# What to do
Could you tally the lines in the listing below that include the word "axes"? Respond with the total alone.

──────── Material provided

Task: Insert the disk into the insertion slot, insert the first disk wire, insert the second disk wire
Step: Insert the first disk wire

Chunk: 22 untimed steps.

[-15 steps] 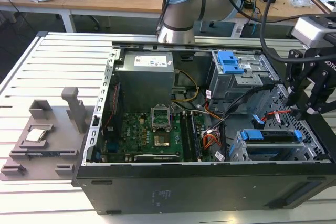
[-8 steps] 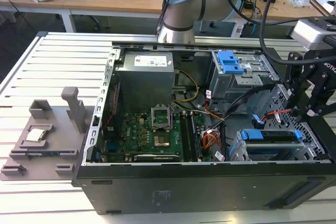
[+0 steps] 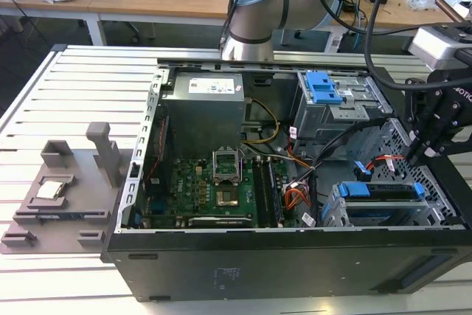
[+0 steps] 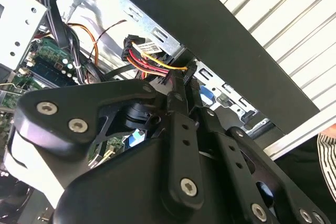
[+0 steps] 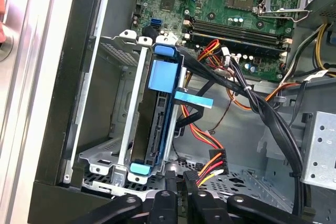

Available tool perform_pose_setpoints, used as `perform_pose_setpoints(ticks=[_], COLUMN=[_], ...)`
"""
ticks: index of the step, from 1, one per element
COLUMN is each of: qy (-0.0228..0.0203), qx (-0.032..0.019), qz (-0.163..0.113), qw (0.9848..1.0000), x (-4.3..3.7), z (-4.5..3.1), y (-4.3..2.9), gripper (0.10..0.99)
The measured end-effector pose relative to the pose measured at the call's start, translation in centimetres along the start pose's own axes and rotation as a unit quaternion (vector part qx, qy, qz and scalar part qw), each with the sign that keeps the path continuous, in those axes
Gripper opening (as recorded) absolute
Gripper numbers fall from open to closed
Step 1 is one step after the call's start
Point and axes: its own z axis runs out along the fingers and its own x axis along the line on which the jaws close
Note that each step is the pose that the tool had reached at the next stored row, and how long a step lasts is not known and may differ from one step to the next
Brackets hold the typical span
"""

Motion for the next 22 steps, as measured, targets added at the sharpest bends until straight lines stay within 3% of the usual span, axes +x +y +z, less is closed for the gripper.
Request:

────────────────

# Your solution
3